Part horror movie, part feminist screed, part sitcom, Bitch tells the tale of a housewife, Jill (Marianna Palka, who also wrote and directed), who after an unsuccessful suicide attempt experiences a mental breakdown and starts acting like a wild dog. It’s an intriguing setup, and Palka throws herself into the role with jarring physicality and an intense stare. It's a bit frustrating, then, when much of the screen time is given to Bill (Jason Ritter), Jill's insensitive yuppie husband, as he tries to cope with the situation and properly parent their four charming kids. Bill is thinly sketched, and though his persona does evolve, slightly, as he comes to have some empathy for his wife, it's hard to care about a guy who we see early on having sex in his office with a low-level employee and who declares, when faced with his wife's predicament, "If my dick were smaller, none of this would’ve happened."
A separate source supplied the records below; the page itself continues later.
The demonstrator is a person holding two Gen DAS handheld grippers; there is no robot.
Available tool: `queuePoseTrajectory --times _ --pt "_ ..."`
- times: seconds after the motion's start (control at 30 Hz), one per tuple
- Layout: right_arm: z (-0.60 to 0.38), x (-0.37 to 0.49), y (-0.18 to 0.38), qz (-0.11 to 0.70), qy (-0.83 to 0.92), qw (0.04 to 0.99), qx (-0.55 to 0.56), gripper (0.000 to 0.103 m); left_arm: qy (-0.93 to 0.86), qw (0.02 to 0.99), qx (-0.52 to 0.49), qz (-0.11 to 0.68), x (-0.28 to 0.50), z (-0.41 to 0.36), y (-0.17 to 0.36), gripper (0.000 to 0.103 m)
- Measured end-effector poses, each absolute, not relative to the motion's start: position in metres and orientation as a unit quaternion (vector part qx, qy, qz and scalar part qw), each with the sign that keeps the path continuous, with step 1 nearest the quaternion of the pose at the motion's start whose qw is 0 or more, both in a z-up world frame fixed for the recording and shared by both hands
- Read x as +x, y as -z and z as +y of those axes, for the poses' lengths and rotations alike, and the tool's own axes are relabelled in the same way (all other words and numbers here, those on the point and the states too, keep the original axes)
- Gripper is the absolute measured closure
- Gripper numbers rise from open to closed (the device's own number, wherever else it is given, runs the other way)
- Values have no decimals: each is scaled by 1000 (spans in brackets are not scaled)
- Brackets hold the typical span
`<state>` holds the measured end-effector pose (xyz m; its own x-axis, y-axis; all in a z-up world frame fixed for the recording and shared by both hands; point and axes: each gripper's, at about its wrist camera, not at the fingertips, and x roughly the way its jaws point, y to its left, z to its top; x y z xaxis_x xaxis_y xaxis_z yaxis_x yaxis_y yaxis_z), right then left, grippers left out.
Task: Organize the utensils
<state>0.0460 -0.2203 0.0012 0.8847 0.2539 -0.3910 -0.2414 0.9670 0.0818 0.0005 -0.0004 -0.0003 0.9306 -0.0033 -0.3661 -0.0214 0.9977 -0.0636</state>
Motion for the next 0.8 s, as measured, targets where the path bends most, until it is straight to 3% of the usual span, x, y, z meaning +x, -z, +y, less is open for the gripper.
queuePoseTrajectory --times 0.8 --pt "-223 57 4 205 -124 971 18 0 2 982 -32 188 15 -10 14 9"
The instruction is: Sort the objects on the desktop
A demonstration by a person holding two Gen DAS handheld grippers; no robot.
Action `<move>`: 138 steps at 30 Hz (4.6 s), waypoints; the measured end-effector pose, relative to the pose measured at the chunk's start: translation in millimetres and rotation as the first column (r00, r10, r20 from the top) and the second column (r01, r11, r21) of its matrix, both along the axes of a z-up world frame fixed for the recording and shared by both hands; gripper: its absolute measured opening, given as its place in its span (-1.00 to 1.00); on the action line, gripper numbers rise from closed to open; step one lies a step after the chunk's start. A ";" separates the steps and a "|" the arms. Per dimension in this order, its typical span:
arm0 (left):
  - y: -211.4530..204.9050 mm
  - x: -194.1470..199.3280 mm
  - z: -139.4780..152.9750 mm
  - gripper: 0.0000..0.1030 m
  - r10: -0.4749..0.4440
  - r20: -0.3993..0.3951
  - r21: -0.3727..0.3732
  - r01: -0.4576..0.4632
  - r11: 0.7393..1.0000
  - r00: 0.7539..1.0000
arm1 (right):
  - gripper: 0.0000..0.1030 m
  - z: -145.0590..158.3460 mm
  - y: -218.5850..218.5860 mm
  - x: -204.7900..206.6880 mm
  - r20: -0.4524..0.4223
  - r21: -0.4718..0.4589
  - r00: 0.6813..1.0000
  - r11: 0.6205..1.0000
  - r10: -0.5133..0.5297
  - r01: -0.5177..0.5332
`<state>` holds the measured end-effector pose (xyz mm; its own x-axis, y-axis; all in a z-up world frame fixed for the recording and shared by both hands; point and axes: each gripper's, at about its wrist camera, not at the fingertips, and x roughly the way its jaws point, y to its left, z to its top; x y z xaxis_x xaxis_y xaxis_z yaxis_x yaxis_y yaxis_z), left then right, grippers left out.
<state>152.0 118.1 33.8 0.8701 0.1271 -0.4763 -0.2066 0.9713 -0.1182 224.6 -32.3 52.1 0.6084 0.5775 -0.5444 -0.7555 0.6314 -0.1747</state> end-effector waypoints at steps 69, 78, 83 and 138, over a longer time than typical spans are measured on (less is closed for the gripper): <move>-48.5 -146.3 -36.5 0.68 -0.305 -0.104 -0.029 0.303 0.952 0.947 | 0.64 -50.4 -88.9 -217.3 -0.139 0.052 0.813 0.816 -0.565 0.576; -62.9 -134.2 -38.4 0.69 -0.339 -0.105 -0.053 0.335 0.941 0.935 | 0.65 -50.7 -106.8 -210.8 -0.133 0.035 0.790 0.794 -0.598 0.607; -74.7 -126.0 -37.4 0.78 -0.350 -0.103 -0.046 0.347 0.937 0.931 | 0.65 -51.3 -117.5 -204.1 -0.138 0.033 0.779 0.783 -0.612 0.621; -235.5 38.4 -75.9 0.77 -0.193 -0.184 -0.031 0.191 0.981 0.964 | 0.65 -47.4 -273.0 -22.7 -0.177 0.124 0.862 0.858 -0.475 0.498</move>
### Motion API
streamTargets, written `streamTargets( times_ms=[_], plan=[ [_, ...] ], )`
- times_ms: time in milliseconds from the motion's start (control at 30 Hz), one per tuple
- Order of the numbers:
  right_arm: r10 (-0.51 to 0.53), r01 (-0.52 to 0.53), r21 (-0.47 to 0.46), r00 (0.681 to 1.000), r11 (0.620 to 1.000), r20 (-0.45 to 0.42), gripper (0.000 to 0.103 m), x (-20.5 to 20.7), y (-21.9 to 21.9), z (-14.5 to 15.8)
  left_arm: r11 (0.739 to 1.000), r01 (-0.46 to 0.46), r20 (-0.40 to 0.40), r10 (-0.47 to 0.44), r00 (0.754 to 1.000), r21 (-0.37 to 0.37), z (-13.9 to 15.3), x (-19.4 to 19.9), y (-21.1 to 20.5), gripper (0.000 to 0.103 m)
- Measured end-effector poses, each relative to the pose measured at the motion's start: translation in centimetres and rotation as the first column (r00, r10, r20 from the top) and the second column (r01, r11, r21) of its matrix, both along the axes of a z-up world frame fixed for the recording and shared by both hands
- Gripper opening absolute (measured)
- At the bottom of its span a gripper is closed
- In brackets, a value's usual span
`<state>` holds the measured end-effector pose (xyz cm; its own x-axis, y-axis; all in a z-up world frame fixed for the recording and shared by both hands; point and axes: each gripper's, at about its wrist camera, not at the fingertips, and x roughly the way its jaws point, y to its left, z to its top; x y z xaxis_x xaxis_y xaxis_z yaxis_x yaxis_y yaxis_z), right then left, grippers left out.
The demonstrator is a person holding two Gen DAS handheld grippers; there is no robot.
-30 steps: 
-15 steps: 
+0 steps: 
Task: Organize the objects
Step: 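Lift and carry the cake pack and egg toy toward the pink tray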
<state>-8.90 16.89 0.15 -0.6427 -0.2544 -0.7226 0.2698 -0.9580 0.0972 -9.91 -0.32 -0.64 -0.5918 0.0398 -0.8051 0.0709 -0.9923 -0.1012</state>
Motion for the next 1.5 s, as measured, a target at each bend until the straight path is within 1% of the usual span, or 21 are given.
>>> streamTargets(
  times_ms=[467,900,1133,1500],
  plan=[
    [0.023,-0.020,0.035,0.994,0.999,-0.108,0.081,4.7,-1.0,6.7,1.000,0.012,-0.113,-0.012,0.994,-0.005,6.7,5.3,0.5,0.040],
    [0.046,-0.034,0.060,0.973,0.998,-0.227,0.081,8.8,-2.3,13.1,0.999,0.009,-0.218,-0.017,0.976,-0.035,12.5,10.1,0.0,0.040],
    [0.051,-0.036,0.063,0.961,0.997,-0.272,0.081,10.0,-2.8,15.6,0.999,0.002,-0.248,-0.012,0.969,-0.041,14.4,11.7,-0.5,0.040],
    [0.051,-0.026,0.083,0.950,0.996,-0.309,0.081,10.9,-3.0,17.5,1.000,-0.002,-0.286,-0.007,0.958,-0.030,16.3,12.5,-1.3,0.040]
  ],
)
It's difficult to get a sense of what Jill is really like, and what kind of relationship she and her husband had, beyond the far too typical image of a woman whose emotional labor is consistently dismissed by a self-absorbed man. We don't see her before her breakdown, and she remains unknowable throughout the film, other than that she's dealing with clear mental health issues and not given the support she desperately needs early enough. While it's refreshing to see a portrait of a woman’s unraveling that doesn’t romanticize mental illness, and that’s actually directed by a woman, it’s easy to wish Bitch probed a bit deeper into the protagonist’s pre-dog life.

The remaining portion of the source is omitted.